Problem to work on. Once the line containing "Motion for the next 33" is found, return it and every line that follows, up to and including the final line of the material, exactly as written.

Records for the task.

—————

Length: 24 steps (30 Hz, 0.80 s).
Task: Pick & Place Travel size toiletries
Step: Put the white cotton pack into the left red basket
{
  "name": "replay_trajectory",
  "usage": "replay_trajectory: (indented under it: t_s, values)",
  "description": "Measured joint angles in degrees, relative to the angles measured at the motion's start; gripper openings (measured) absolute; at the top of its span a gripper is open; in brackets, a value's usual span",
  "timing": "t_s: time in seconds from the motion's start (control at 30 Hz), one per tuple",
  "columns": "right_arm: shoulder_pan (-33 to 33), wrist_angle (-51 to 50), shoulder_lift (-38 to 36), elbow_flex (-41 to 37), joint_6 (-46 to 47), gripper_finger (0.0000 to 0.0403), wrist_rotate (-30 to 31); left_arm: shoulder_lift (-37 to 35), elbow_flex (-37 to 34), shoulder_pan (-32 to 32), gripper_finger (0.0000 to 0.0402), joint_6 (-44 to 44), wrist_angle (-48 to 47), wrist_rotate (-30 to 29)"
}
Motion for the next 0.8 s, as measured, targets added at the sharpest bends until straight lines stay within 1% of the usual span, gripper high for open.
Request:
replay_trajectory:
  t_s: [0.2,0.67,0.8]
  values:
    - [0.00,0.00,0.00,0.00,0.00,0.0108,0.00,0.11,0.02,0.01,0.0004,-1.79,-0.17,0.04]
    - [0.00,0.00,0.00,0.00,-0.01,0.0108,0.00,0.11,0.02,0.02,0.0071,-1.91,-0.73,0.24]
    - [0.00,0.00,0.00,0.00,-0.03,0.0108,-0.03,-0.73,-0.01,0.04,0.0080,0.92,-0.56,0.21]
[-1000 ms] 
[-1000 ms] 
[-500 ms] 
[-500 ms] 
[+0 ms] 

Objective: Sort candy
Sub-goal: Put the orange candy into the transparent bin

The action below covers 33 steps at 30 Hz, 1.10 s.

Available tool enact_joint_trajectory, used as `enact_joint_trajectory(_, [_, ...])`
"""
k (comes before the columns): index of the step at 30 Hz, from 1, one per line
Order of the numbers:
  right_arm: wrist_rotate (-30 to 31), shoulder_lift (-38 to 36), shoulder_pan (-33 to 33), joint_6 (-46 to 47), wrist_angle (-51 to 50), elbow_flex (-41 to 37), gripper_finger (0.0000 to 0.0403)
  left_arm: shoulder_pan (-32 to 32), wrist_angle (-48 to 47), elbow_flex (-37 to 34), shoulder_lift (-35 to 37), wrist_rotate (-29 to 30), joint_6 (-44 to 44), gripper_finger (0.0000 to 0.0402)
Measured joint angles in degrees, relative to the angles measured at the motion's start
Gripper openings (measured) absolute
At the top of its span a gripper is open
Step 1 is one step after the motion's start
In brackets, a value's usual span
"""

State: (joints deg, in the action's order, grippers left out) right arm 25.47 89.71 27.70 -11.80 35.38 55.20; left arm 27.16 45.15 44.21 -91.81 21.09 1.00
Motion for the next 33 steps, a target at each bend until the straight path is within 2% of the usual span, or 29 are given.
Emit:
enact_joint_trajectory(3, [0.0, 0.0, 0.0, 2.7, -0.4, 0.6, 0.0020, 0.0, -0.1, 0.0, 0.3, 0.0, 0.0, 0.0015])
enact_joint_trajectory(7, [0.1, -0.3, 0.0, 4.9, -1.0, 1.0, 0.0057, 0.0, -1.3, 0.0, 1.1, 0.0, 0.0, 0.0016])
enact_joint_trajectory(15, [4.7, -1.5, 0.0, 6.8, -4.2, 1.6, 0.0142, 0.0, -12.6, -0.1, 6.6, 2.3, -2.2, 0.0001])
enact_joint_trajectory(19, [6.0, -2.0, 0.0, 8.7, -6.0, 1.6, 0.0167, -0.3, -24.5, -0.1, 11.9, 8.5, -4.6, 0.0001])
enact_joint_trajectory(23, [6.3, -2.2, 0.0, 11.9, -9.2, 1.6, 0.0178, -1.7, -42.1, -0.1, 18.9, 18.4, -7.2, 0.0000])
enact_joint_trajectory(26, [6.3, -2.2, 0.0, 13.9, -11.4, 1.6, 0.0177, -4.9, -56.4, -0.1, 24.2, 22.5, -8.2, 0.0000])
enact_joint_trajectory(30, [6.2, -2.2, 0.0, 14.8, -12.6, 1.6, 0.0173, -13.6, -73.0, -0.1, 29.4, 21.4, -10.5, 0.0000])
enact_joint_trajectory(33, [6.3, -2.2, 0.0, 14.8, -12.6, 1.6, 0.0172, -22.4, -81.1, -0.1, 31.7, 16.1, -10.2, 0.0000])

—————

Answer box.
Motion for the next 33 steps, a target at each bend until the straight path is within 2% of the usual span, or 29 are given.
Emit:
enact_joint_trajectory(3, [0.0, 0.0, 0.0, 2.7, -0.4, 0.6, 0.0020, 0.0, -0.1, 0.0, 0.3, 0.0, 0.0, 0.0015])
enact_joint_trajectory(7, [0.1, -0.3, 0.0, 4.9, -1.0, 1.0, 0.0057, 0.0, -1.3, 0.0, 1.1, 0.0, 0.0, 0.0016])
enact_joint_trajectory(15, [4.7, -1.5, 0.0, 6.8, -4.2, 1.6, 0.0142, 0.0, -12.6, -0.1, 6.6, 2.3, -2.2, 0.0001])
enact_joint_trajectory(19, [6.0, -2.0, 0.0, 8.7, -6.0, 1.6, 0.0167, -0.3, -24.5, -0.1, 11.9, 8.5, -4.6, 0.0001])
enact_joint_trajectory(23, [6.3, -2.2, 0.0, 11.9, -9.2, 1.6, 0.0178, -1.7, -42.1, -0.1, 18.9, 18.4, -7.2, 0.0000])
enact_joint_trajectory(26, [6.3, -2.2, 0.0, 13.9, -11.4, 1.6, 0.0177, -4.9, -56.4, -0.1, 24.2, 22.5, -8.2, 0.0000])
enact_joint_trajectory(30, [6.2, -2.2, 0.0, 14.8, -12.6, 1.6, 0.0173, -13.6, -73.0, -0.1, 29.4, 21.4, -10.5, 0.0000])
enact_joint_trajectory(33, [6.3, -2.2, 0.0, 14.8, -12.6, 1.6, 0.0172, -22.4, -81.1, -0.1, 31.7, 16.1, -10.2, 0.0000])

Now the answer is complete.